AIM OF THE TASK.
Only the lines that include "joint" should be copied from the data below.

++++++

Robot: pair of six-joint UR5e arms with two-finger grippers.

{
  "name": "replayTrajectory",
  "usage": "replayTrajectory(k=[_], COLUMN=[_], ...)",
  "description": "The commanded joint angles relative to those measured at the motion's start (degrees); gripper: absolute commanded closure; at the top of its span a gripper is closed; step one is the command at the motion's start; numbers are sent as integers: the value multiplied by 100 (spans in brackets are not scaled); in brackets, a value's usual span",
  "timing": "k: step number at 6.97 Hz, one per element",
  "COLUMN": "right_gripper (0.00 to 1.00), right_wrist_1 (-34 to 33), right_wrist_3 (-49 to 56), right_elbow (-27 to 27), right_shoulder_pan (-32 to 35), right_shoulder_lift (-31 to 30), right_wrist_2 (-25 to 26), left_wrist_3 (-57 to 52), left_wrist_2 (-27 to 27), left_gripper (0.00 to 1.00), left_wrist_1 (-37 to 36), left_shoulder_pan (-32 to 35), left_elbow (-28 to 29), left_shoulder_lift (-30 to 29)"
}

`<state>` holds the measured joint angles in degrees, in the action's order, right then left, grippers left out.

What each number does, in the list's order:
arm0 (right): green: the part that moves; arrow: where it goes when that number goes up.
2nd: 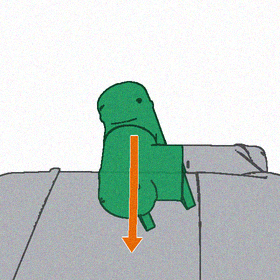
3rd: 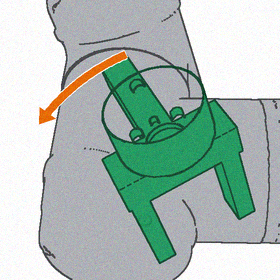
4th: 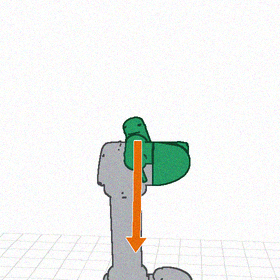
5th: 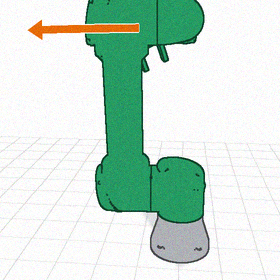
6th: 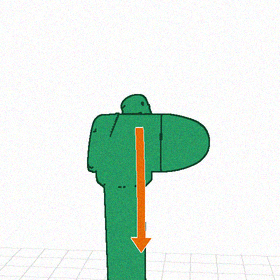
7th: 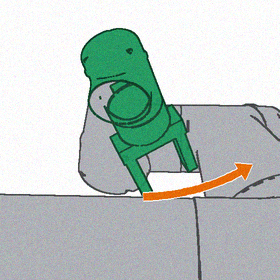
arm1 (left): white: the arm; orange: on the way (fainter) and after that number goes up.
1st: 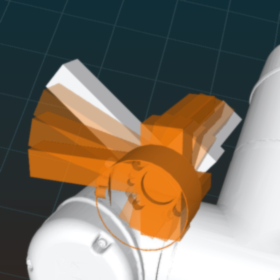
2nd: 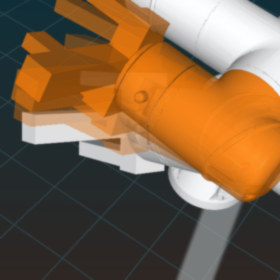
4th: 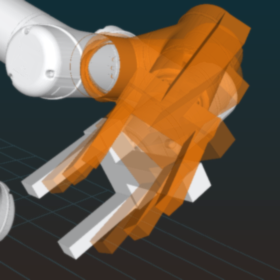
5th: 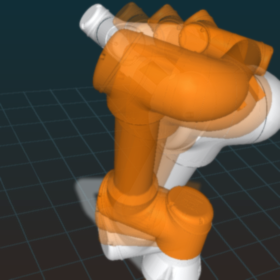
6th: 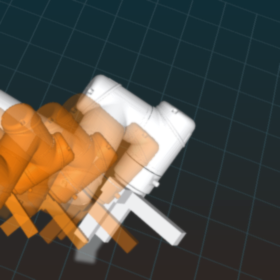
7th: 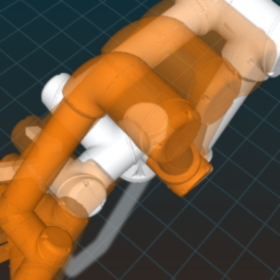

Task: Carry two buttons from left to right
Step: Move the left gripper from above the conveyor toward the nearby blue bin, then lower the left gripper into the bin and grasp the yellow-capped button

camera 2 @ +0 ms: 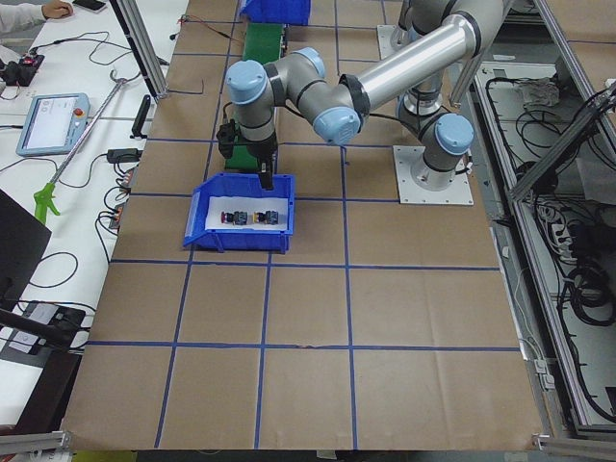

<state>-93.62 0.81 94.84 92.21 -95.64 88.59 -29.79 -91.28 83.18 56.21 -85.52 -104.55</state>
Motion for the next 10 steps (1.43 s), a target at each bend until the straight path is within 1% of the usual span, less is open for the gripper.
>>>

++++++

SOLUTION FOR THIS TASK.
Robot: pair of six-joint UR5e arms with two-finger grippers.
  "description": "The commanded joint angles relative to those measured at the motion's start (degrees); gripper: absolute commanded closure; at the top of its span a gripper is closed; step one is the command at the motion's start; numbers are sent as integers: the value multiplied by 100 (spans in brackets are not scaled); in brackets, a value's usual span",
`<state>` holds the measured joint angles in degrees, in the action's order, right then left, grippers left out.

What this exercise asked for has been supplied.